No matter how technically or administratively perfect a proposed change may seem, people will make it or break it. Individual and group behaviour following an organisational change can take many forms, as outlined on the continuum below:
Resistance to change can be regarded as an emotional/behavioural response to real or imagined threats to an established work routine. Sources of resistance can be categorised by individual and organisational resistance; however, these sources often overlap in change situations.
Individual sources of resistance to change reside in basic human characteristics such as perceptions, personalities and needs. Let us consider a number of reasons why individuals may resist change:
Habit: Humans are creatures of habit. Individuals develop certain habits over time in order to make their lives and environment as convenient and orderly as possible. Change will force people to drop certain habits and this may seem threatening to them.
Security: People often resist change, because they have a perception that they will lose something of value to them; their sense of safety and security is threatened. A drop in salary as a result of the introduction of a new performance management scheme can be a major concern for some people.

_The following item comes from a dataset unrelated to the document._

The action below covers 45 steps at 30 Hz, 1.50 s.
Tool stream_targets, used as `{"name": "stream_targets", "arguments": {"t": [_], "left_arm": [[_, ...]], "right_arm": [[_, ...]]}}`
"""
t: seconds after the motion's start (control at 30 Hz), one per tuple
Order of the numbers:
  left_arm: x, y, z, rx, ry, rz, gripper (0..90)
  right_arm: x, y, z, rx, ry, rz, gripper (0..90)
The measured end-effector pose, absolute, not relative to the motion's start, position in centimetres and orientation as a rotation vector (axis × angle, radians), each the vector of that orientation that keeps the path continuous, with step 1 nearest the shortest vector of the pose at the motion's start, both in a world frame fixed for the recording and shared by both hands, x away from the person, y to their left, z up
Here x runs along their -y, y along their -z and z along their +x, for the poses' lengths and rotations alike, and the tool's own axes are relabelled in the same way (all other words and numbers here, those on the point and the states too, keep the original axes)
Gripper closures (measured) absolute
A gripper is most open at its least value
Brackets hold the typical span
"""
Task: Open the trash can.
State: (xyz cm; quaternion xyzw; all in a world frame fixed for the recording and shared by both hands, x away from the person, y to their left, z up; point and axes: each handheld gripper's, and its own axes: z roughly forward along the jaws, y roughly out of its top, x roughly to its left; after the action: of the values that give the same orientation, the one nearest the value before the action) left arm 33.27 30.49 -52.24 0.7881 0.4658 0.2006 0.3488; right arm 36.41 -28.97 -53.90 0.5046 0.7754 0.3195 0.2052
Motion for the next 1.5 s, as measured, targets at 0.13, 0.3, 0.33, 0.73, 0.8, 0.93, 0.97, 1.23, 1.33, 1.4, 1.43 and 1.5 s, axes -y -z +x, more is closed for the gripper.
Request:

Fear: Change introduces uncertainty and a degree of fear. People fear failure if a change may require them to acquire new skills; move to a different department; getting accustomed to a new leader, system, process, and so on. The ambiguity and uncertainty of certain change situations result in resistance.
Misunderstanding or a lack of trust: People resist change when they do not understand its implications, which may occur because of misunderstanding or a lack of trust. Individuals are also sometimes guilty of selective information processing, meaning that their own perceptions lead to a lack of trust in any change proposed by management.
Low tolerance: Some people have a low tolerance for any change and may resist a change even when they think it is a good one. A person may resist the opportunity to be transferred to a better paying position in another city, simply because they believe the risk is too high. The risk in this case is the possibility that he will not be able to make new friends; get along with new colleagues; or fit in with his new environment.
Peer pressure: Peers often apply pressure to resist change. Although a person may not directly be affected by change, it may still be resisted to protect the interests of friends and co-workers.
Personality conflicts: Personality clashes between an individual and change agents can breed resistance. It can sometimes be regarded as pure stubbornness or spitefulness.
Non-reinforcing reward systems: If an individual can’t foresee any positive rewards for changing, resistance sometimes comes natural. An employee is unlikely to support a change effort that is perceived as requiring longer hours with more pressure without additional reward.
Surprises: People do not react favourably to surprises. If the change is sudden, unexpected or extreme, resistance may almost be a reflex reaction.
In general, most organisations are very conservative in nature and are designed to restrict innovation. Organisations are designed and structured in such a way as to ensure stability and consistency, and as a result, some built-in defences against change are characteristic. Major sources of organisational resistance as identified by Robbins include:
Structural inertia: Organisations are structured to ensure stability and various rules, regulations, policies and procedures exist to create a strategic fit. Selection processes conform to the organisational fit. Newly recruited employees are then shaped and directed to act and behave in a certain way. Training and other socialisation techniques reinforce specific role requirements and skills. When the organisation is confronted with change, this structural inertia acts as a counterbalance to sustain stability.
Limited focus of change: Organisations consist of various sub-systems. When a change occurs in one, it will affect the others. A change in technological processes, without a modification to the organisational structure to match, may result in the technology not being accepted. Limited changes in sub-systems tend to get nullified by the larger system.
Group inertia: Group norms typically dictate individual behaviours and actions. Should management suggest certain changes in the job of an individual, he/she may be willing to accept these changes, but if union norms dictate resisting any unilateral decisions by management, he/she is likely to resist.
Threat to expertise: The expertise of specialised groups in an organisation may be threatened by changes in organisational patterns. Salespeople may feel threatened should management decide to invest heavily in Internet advertising and shopping facilities, and strongly resist such a decision.
Threat to established power relationships: Any redistribution of decision-making authority can threaten long-established power relationships within the organisation. The introduction of participative decision-making or self-managed work teams is the kind of change that is often seen as threatening by supervisors and middle managers.
Threat to established resource allocation: Groups in an organisation controlling sizable resources often see change as a threat. A change may mean a reduction in their budgets or a cut in their staff size. In other words, those that benefit most from the current allocation of resources often feel threatened by changes that may affect future allocations.
Inter-organisational agreements: Inter-organisational agreements can create obligations that limit future options. Labour contracts are good examples. Other contracts and agreements can also create obligations for management. Change agents may find their plans delayed due to arrangements with competitors, commitments to suppliers and promises to contractors. Breaching these contracts and agreements may have serious financial implications.